__PROBLEM DETAILS__. Your copy must hold all of the data below, unchanged and without images.

__SUPPLIED DATA__.
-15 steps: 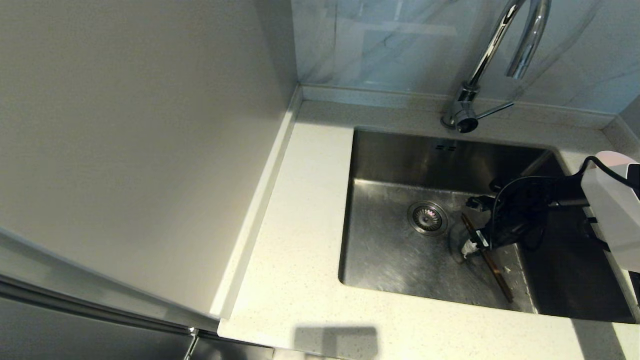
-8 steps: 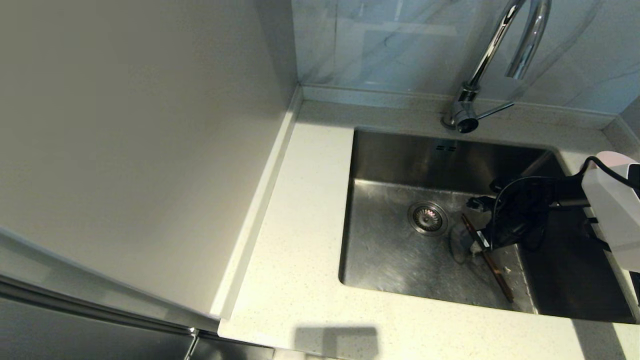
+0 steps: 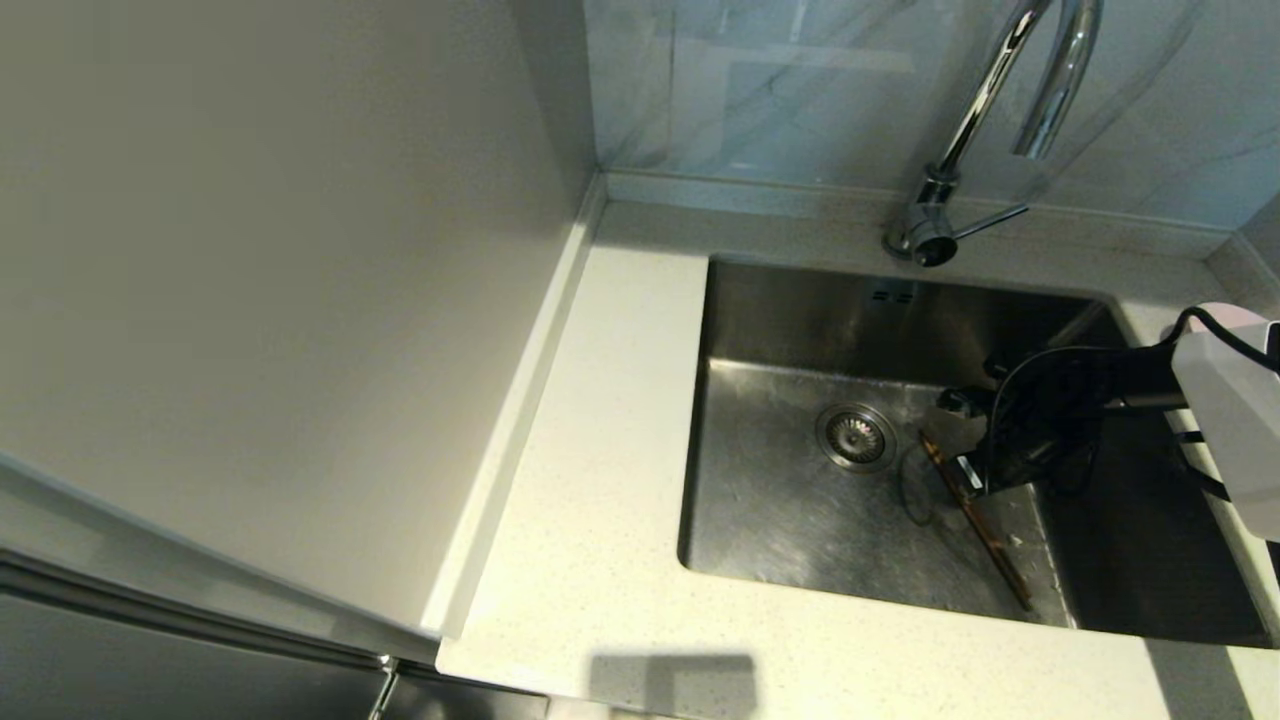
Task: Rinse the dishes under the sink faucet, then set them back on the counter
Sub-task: Place the chopsticks on the bowl
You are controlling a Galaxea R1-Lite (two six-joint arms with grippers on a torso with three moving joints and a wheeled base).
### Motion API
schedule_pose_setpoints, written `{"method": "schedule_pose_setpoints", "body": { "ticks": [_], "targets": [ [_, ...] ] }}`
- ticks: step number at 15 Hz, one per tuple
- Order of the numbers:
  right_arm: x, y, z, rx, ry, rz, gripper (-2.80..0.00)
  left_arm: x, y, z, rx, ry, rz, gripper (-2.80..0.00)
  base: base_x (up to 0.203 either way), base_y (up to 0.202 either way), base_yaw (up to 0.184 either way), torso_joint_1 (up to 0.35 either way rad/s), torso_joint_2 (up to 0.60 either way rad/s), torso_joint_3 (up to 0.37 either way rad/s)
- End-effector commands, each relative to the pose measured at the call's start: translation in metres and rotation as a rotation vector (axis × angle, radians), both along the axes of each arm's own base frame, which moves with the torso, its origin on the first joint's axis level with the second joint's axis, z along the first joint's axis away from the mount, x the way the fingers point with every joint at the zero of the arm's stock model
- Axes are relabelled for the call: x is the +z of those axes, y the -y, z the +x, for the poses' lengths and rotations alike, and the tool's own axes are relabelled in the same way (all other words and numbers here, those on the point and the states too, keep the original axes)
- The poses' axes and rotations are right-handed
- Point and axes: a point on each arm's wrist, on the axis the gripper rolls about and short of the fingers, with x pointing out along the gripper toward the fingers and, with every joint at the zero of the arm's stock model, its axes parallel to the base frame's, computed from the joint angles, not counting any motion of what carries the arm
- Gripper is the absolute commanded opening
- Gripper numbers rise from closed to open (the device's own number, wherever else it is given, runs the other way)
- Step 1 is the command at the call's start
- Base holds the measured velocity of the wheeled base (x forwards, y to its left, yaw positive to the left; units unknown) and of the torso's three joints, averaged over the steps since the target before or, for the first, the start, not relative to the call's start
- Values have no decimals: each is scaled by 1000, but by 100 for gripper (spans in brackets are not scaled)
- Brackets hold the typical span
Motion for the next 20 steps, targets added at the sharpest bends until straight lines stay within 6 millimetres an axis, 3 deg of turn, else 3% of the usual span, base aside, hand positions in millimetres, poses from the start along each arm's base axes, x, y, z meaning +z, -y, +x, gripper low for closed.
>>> {"method": "schedule_pose_setpoints", "body": {
  "ticks": [1, 7, 12, 13, 20],
  "targets": [
    [8, 0, -1, 1, 16, -4, -280, 0, 0, 0, 0, 3, -1, -280, 0, 0, 0, 0, 0, 0],
    [35, 0, -5, -7, 73, -27, -280, 0, 0, 0, 0, 3, -1, -280, 0, 0, 0, 0, 0, 0],
    [40, -2, -1, -13, 140, -58, -280, 0, 0, 0, 0, 3, -1, -280, 0, 0, 0, 0, 0, 0],
    [40, -4, 0, -11, 146, -60, 0, 0, 0, 0, 0, 3, -1, -280, 0, 0, 0, 0, 0, 0],
    [32, -5, -3, -6, 111, -42, 0, 0, 0, 0, 0, 3, -1, -280, 0, 0, 0, 0, 0, 0]
  ]
}}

__SOLUTION TO THIS TASK__.
-15 steps: 
-8 steps: 
+0 steps: 
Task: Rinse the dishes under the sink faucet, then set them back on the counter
Sub-task: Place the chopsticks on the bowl
You are controlling a Galaxea R1-Lite (two six-joint arms with grippers on a torso with three moving joints and a wheeled base).
### Motion API
schedule_pose_setpoints, written `{"method": "schedule_pose_setpoints", "body": { "ticks": [_], "targets": [ [_, ...] ] }}`
- ticks: step number at 15 Hz, one per tuple
- Order of the numbers:
  right_arm: x, y, z, rx, ry, rz, gripper (-2.80..0.00)
  left_arm: x, y, z, rx, ry, rz, gripper (-2.80..0.00)
  base: base_x (up to 0.203 either way), base_y (up to 0.202 either way), base_yaw (up to 0.184 either way), torso_joint_1 (up to 0.35 either way rad/s), torso_joint_2 (up to 0.60 either way rad/s), torso_joint_3 (up to 0.37 either way rad/s)
- End-effector commands, each relative to the pose measured at the call's start: translation in metres and rotation as a rotation vector (axis × angle, radians), both along the axes of each arm's own base frame, which moves with the torso, its origin on the first joint's axis level with the second joint's axis, z along the first joint's axis away from the mount, x the way the fingers point with every joint at the zero of the arm's stock model
- Axes are relabelled for the call: x is the +z of those axes, y the -y, z the +x, for the poses' lengths and rotations alike, and the tool's own axes are relabelled in the same way (all other words and numbers here, those on the point and the states too, keep the original axes)
- The poses' axes and rotations are right-handed
- Point and axes: a point on each arm's wrist, on the axis the gripper rolls about and short of the fingers, with x pointing out along the gripper toward the fingers and, with every joint at the zero of the arm's stock model, its axes parallel to the base frame's, computed from the joint angles, not counting any motion of what carries the arm
- Gripper is the absolute commanded opening
- Gripper numbers rise from closed to open (the device's own number, wherever else it is given, runs the other way)
- Step 1 is the command at the call's start
- Base holds the measured velocity of the wheeled base (x forwards, y to its left, yaw positive to the left; units unknown) and of the torso's three joints, averaged over the steps since the target before or, for the first, the start, not relative to the call's start
- Values have no decimals: each is scaled by 1000, but by 100 for gripper (spans in brackets are not scaled)
- Brackets hold the typical span
Motion for the next 20 steps, targets added at the sharpest bends until straight lines stay within 6 millimetres an axis, 3 deg of turn, else 3% of the usual span, base aside, hand positions in millimetres, poses from the start along each arm's base axes, x, y, z meaning +z, -y, +x, gripper low for closed.
>>> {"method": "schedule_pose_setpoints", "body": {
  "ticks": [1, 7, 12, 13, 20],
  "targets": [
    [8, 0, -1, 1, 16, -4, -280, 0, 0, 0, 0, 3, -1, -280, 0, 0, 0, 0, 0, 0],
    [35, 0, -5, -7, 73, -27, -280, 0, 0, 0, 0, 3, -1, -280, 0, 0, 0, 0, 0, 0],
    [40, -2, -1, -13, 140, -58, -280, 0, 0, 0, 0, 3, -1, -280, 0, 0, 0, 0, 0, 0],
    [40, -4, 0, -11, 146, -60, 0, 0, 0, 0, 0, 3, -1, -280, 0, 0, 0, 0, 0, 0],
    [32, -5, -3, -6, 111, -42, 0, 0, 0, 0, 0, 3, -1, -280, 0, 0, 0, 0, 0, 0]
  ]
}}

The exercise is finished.